The root causes of these failures are sometimes misunderstood. Many have argued that electricity consumption and demand growth have been higher than expected because of higher economic growth rates. Let’s look at the facts.
Annual peak demand has grown on average by just more than 3,6% a year since 2000. Current peak electricity demand is actually lower than that predicted in Eskom’s Integrated Strategic Electricity Plans, which were prepared in 2001, 2003 and 2005.
Furthermore, as far back as 1998, the Energy Policy White Paper warned of supply shortages in about 2007. The claim that electricity demand has grown faster than predicted is not supported by the data.
So what are the ultimate causes of recent supply failures? There are at least four main causes. First, policy uncertainty between 1998 and 2004 inhibited and slowed investment. During this time, consideration was given to breaking up Eskom and introducing competition and private investment. In 2001, Eskom was prohibited by government from building new generation capacity. Investment planning and decision-making fell 18 months behind schedule. Some consequences of the delays are that the commissioning of base-load generating plant (in the form of return-to-service coal stations that were previously mothballed) and new peaking plant (open-cycle gas-fired turbines) has been too late. In addition, policy uncertainty delayed the re-establishment of dedicated project teams and departments in Eskom to manage the new capacity expansion programmes.
Second, poor co-ordination has caused further setbacks. The lack of co-ordination and integration of the different electricity planning, investment decision-making, approval and procurement processes between Eskom, the National Energy Regulator of SA (Nersa), the minerals and energy department and the public enterprises department has created dangerous risks in terms of contradictory and badly timed decisions being made, and procurement processes that might lead to costly and late investments. An example is the delay in finalising the minerals and energy department bids for private, independent power plants. Emerging risks are also evident in the licensing delays by Nersa and the legal requirement for ministerial approval for any deviation from the official Nersa plan, which is already out of date.
Third, while there has been a great deal of planning, some of the earlier planning assumptions were wrong. The estimates for existing generation plant availability were too optimistic. It was assumed that municipalities would be able to contribute more generation capacity than is currently available. The assumed cost of unserved energy was unrealistically low. And planning was constrained by applying too low a reserve margin (10% compared with a more acceptable 15%). Together these faulty assumptions have resulted in planned capacity additions that are 18 months to two years too late.
Fourth, inadequate maintenance or negligence may have played a hand. An investigation by Nersa concluded that, in the case of the Western Cape outages, there was negligence on the part of responsible Eskom personnel, maintenance procedures and remedial actions were inadequate, and protection systems had been operated incorrectly.

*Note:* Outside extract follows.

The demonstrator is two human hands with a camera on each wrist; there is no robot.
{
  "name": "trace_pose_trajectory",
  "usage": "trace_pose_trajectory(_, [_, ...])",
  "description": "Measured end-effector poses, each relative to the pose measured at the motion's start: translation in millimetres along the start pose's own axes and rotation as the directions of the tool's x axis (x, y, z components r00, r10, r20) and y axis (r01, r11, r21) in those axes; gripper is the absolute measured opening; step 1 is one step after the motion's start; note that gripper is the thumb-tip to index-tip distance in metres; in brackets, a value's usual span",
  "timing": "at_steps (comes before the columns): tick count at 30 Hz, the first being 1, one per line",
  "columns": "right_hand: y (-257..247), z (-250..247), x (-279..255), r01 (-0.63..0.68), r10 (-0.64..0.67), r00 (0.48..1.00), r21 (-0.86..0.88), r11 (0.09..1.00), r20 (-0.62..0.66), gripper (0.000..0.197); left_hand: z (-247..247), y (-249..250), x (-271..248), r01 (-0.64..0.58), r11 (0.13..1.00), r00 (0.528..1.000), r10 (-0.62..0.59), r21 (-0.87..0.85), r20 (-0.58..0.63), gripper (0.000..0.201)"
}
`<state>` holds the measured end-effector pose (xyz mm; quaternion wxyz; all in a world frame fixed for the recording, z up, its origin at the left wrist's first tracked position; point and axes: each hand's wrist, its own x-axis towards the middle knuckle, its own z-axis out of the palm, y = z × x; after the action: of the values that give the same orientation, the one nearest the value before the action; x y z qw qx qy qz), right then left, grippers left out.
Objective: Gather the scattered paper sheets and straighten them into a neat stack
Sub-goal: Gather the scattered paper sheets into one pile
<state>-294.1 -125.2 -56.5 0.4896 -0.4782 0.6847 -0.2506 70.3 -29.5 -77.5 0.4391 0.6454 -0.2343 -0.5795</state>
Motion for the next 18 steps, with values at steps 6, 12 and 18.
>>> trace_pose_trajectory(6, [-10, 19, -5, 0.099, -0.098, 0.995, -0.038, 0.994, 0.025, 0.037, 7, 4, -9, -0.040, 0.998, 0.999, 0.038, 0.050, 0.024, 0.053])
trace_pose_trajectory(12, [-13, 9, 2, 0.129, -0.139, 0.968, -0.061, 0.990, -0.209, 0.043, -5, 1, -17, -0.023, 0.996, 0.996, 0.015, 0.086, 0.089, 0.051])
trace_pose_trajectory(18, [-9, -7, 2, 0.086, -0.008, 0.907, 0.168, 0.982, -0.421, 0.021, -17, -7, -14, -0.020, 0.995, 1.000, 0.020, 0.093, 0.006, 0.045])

These root causes help explain how we have arrived at where we are today.
He goes on in making suggestions to increase supply security and the reserve margin, primarily by increasing base load capacity. However, in the short term a more effective strategy will be to improve the efficient use of electricity in SA. This is particularly the cae in this era of climate change, where it becomes critical that we become more efficient in the use of out existing electricity resources.
Improving and properly maintaining the distribution network will certainly reduce the wastage of electricity on the network. A critical part he neglects to mention is to improve the efficiency of electricity usage in homes and factories. Yes, it will reduce demand for electricity by existing users, but the slack will most certainly be taken up by the growth in demand from new users and expanding businesses.
Some indicated that improving efficiency in electricty usage is not really in Eskom's best interest, as their business is basically to sell as much electricity as possible. IMO, in order to change this, more efficient electricity usage must be one of the key performance indicators of Eskom. Futher, Eskom is a SOE, and ideally their KPI should be aligned to national government targets, i.e. reducing greenhouse gas emissions by increasing efficiency in electricity usage and more environment friendly generating capacity; increasing the electricity supply reserve margin to acceptable levels to avoid future supply crises but growing electricity supply so that it dont constrain future economic growth; spread generating capacity geographically to reduce security risks while maintaining economic efficiencies; etc.